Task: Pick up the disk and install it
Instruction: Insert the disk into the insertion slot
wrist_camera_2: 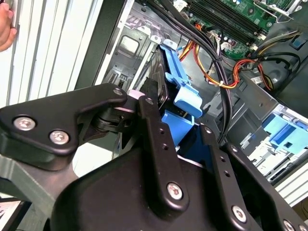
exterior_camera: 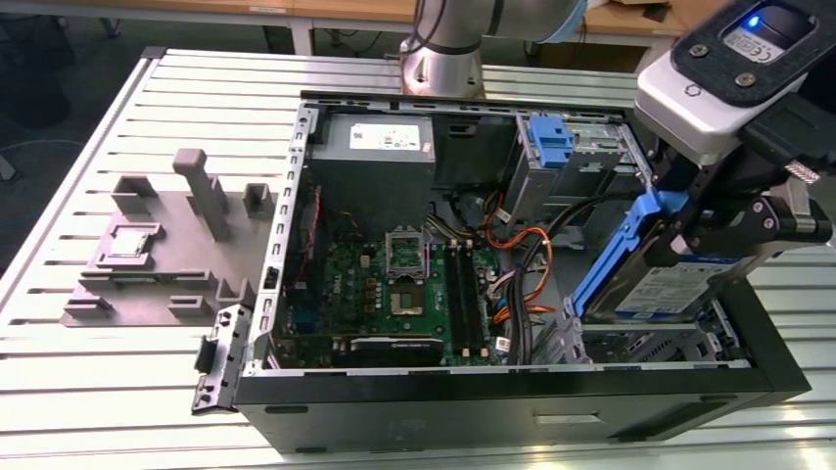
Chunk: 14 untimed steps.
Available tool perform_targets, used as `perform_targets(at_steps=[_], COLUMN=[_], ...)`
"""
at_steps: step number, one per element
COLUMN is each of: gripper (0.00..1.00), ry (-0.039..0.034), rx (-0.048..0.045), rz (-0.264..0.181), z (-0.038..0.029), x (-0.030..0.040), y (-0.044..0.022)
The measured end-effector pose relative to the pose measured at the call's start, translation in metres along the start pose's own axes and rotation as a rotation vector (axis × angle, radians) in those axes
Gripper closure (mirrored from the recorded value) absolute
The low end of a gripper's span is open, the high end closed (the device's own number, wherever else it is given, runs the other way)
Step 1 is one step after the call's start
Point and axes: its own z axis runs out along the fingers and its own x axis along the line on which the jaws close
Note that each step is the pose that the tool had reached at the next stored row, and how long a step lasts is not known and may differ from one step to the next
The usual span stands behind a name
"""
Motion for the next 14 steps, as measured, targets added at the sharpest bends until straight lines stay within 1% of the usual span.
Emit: perform_targets(at_steps=[14], gripper=[0.63], ry=[0.0], rx=[0.0], rz=[0.0], z=[0.0089], x=[0.0002], y=[0.0005])
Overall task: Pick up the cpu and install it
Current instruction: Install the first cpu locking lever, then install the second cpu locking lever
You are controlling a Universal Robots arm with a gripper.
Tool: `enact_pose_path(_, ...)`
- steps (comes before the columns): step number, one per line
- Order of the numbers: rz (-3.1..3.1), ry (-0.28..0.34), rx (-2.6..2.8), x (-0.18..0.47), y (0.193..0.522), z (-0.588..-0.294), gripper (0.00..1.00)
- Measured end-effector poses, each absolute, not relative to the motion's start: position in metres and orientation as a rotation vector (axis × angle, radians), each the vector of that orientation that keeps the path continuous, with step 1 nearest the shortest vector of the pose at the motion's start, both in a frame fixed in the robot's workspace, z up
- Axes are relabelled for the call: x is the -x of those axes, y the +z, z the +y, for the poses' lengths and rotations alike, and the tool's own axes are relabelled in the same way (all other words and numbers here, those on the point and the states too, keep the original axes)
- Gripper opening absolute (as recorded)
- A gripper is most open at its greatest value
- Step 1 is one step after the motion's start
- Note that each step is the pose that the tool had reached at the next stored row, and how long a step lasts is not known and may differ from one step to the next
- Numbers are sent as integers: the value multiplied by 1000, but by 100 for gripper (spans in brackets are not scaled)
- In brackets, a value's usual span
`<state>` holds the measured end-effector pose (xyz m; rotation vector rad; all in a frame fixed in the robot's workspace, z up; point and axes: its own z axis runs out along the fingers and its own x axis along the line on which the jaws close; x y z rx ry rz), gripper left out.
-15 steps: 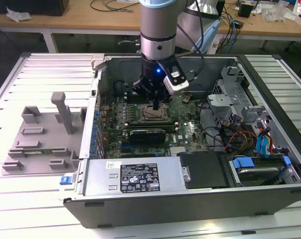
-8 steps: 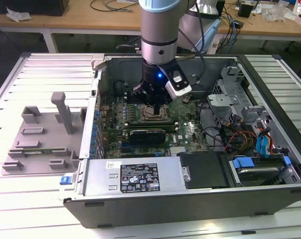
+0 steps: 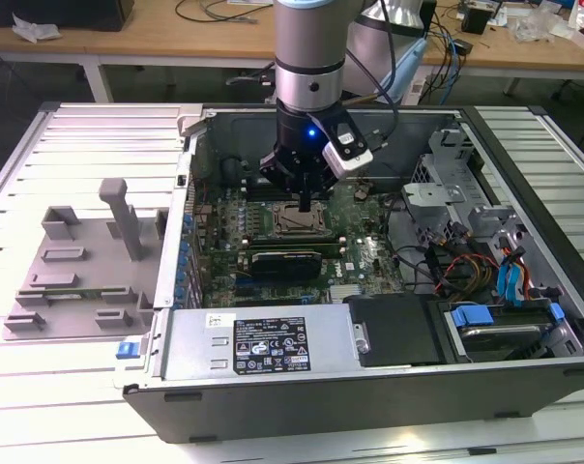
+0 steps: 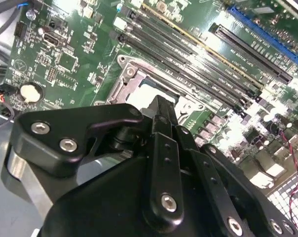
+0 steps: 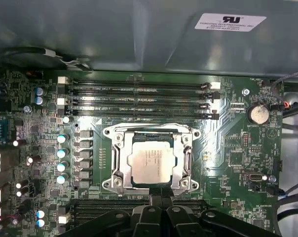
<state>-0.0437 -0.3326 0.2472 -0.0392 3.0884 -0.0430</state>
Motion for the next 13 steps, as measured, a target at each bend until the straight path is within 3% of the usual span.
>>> enact_pose_path(13, 3088, -44, 39, 44, 247, -333, 11)
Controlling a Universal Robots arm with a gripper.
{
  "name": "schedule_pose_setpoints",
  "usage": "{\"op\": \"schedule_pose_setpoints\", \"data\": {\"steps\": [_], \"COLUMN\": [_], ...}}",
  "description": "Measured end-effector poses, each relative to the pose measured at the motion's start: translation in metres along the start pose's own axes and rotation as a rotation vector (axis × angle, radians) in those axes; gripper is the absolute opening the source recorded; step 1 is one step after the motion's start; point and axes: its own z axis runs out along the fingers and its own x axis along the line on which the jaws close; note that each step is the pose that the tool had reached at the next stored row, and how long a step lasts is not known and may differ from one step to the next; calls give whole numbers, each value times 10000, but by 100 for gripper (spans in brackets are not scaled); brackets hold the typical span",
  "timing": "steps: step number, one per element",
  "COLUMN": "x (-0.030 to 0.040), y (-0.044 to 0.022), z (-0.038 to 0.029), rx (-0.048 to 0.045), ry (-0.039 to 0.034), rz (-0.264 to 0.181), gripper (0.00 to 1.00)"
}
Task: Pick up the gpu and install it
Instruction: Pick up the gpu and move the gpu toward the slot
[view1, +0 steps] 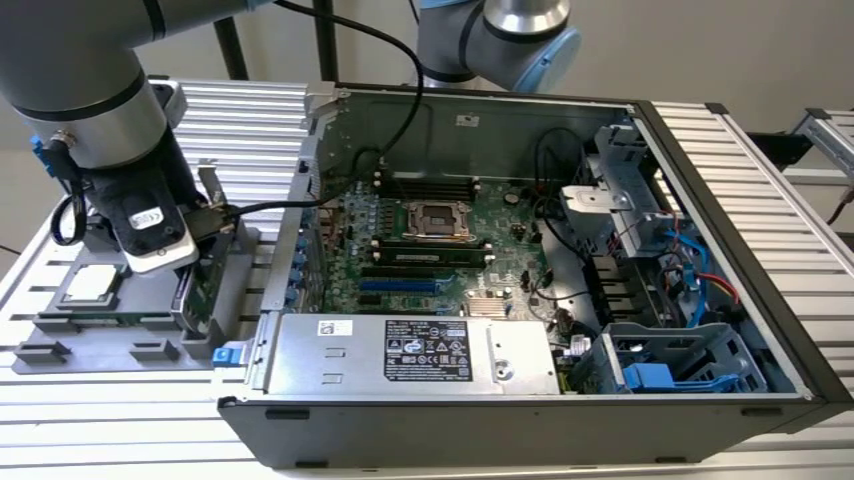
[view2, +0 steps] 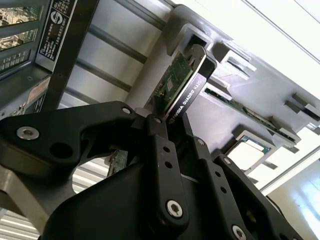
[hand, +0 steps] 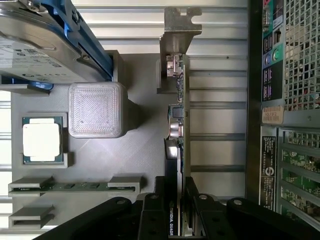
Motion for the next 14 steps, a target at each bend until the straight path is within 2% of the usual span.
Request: {"op": "schedule_pose_setpoints", "data": {"steps": [6, 14], "x": [0, 0], "y": [1, 6], "z": [-19, -102], "rx": [0, 0], "ry": [0, 0], "rz": [-1, 0], "gripper": [0, 0]}}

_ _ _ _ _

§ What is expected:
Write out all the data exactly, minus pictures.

§ Solution for this task:
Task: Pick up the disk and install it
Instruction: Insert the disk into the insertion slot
wrist_camera_2: 
exterior_camera: 
Chunk: 14 untimed steps.
Available tool perform_targets, used as `perform_targets(at_steps=[_], COLUMN=[_], ...)`
"""
at_steps: step number, one per element
COLUMN is each of: gripper (0.00..1.00), ry (-0.039..0.034), rx (-0.048..0.045), rz (-0.264..0.181), z (-0.038..0.029), x (-0.030..0.040), y (-0.044..0.022)
The measured end-effector pose relative to the pose measured at the call's start, translation in metres along the start pose's own axes and rotation as a rotation vector (axis × angle, radians) in those axes
Gripper closure (mirrored from the recorded value) absolute
The low end of a gripper's span is open, the high end closed (the device's own number, wherever else it is given, runs the other way)
Step 1 is one step after the call's start
Point and axes: its own z axis runs out along the fingers and its own x axis along the line on which the jaws close
Note that each step is the pose that the tool had reached at the next stored row, and how long a step lasts is not known and may differ from one step to the next
The usual span stands behind a name
"""
Motion for the next 14 steps, as measured, targets added at the sharpest bends until straight lines stay within 1% of the usual span.
Emit: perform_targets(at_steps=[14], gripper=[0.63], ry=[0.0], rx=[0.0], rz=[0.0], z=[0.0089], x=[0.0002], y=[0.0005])
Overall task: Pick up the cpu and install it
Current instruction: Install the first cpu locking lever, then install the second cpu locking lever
You are controlling a Universal Robots arm with a gripper.
Tool: `enact_pose_path(_, ...)`
- steps (comes before the columns): step number, one per line
- Order of the numbers: rz (-3.1..3.1), ry (-0.28..0.34), rx (-2.6..2.8), x (-0.18..0.47), y (0.193..0.522), z (-0.588..-0.294), gripper (0.00..1.00)
- Measured end-effector poses, each absolute, not relative to the motion's start: position in metres and orientation as a rotation vector (axis × angle, radians), each the vector of that orientation that keeps the path continuous, with step 1 nearest the shortest vector of the pose at the motion's start, both in a frame fixed in the robot's workspace, z up
- Axes are relabelled for the call: x is the -x of those axes, y the +z, z the +y, for the poses' lengths and rotations alike, and the tool's own axes are relabelled in the same way (all other words and numbers here, those on the point and the states too, keep the original axes)
- Gripper opening absolute (as recorded)
- A gripper is most open at its greatest value
- Step 1 is one step after the motion's start
- Note that each step is the pose that the tool had reached at the next stored row, and how long a step lasts is not known and may differ from one step to the next
- Numbers are sent as integers: the value multiplied by 1000, but by 100 for gripper (spans in brackets are not scaled)
- In brackets, a value's usual span
`<state>` holds the measured end-effector pose (xyz m; rotation vector rad; all in a frame fixed in the robot's workspace, z up; point and axes: its own z axis runs out along the fingers and its own x axis along the line on which the jaws close; x y z rx ry rz), gripper left out.
-15 steps: 
-8 steps: 
+0 steps: 
+0 steps: 
+0 steps: 
<state>-0.0437 -0.3326 0.2472 -0.0392 3.0884 -0.0430</state>
Motion for the next 13 steps, as measured, a target at each bend until the straight path is within 3% of the usual span.
>>> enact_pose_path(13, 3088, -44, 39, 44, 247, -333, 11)
Controlling a Universal Robots arm with a gripper.
{
  "name": "schedule_pose_setpoints",
  "usage": "{\"op\": \"schedule_pose_setpoints\", \"data\": {\"steps\": [_], \"COLUMN\": [_], ...}}",
  "description": "Measured end-effector poses, each relative to the pose measured at the motion's start: translation in metres along the start pose's own axes and rotation as a rotation vector (axis × angle, radians) in those axes; gripper is the absolute opening the source recorded; step 1 is one step after the motion's start; point and axes: its own z axis runs out along the fingers and its own x axis along the line on which the jaws close; note that each step is the pose that the tool had reached at the next stored row, and how long a step lasts is not known and may differ from one step to the next; calls give whole numbers, each value times 10000, but by 100 for gripper (spans in brackets are not scaled); brackets hold the typical span",
  "timing": "steps: step number, one per element",
  "COLUMN": "x (-0.030 to 0.040), y (-0.044 to 0.022), z (-0.038 to 0.029), rx (-0.048 to 0.045), ry (-0.039 to 0.034), rz (-0.264 to 0.181), gripper (0.00 to 1.00)"
}
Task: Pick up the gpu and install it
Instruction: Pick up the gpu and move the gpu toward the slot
[view1, +0 steps] 
[view2, +0 steps] 
[hand, +0 steps] 
Motion for the next 14 steps, a target at each bend until the straight path is within 2% of the usual span.
Request: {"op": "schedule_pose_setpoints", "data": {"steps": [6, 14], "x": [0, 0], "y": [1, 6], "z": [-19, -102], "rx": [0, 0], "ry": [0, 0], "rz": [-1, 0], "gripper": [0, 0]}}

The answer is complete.